Written by Dr. Michael C. Reichert
Previously published on One Idea Away | August 7, 2019
I lead an emotional literacy program at a boys school outside of Philadelphia. Though I’ve been a researcher and a clinician specializing with men and boys for many years, I often make a common mistake regarding the teenage males in the program.
Maybe, with our national conversation about men so dominated by a scout or scoundrel trope, I’m simply channeling the spirit of child sexual abuse investigations and domestic violence scandals. I find myself unconsciously sizing boys up, consigning them to one category or the other.
But I should know better.
A few years ago there was a 12th grader in the group whom I’d largely overlooked—viewing him as another lax bro, another preppy jock—until we started discussing boys’ relationships with each other.
When I explained that young men are often mean and hard, laying out some of the reasons why, he raised his hand and asked if he could share his story. He talked about having been a bully in middle school and mistreating some of his classmates in the room. He was so honest that it was hard to listen, both because he was right—he had been cruel—and because he was so obviously pained by it.

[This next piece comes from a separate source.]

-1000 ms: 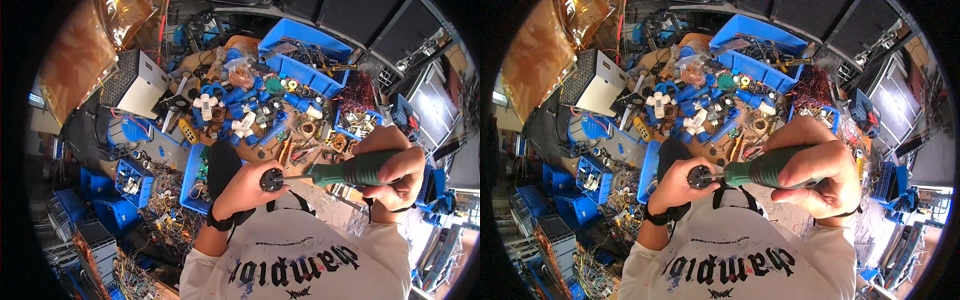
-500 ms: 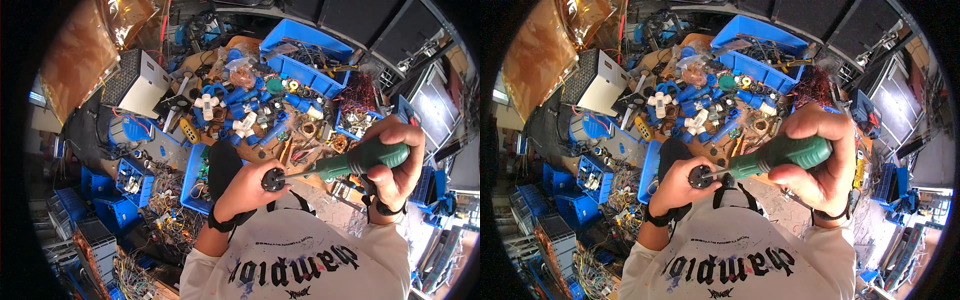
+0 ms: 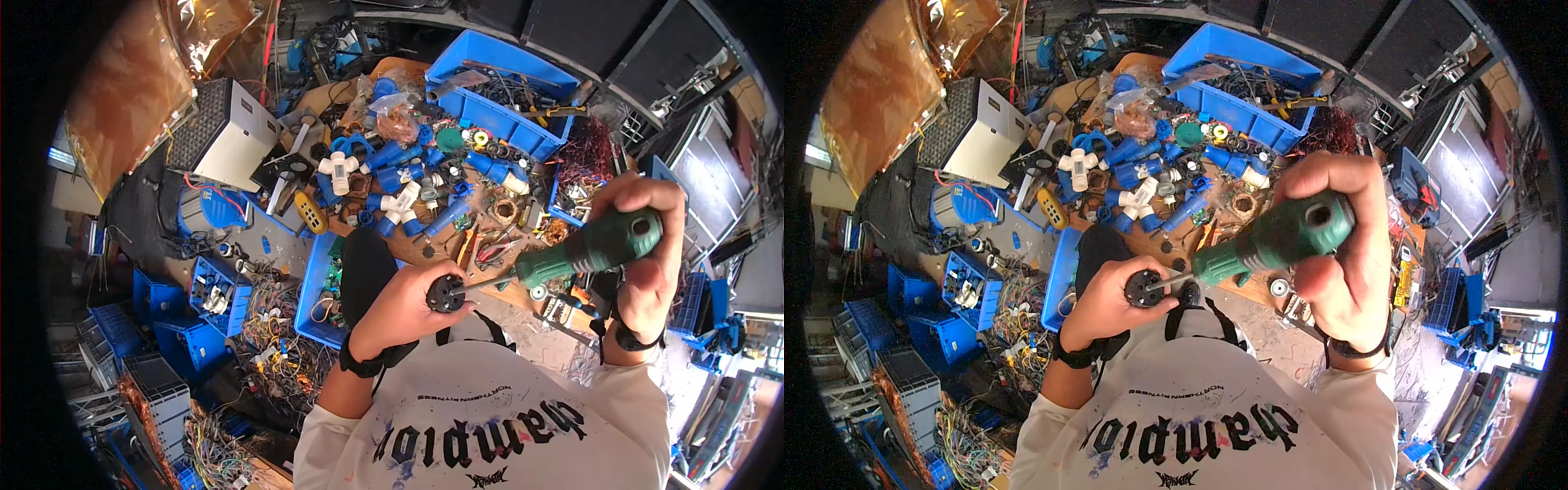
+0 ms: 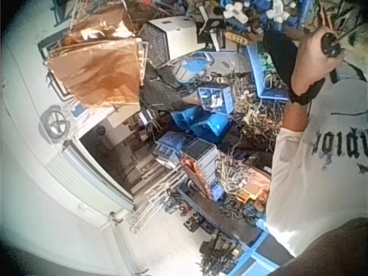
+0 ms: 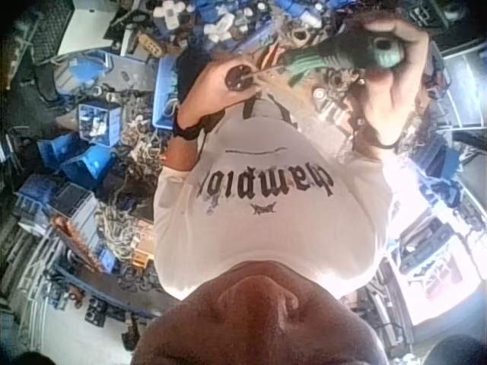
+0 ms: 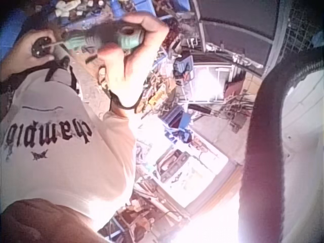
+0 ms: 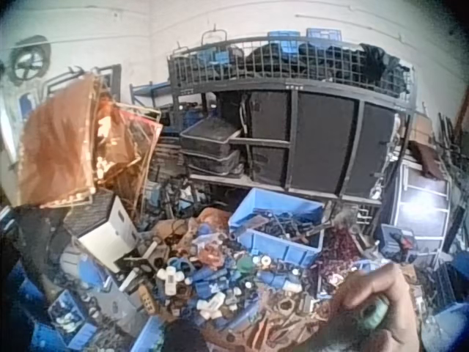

As he spoke, he turned red with shame, broke down, and began to cry when I asked how he had hurt the boys he targeted. He talked about one classmate, in particular, he’d mistreated—a boy who’d finally fled the school seeking relief. By way of explanation, he described himself in middle school as terribly insecure, fearful that he wouldn’t be able to maintain his social standing, trying to fit in no matter the compromises required.
I admired how brave he was to let so many of his friends and classmates in on his personal moral struggle. I could tell he voluntarily endured the humiliation of public introspection because he wanted to restore his personal integrity . . .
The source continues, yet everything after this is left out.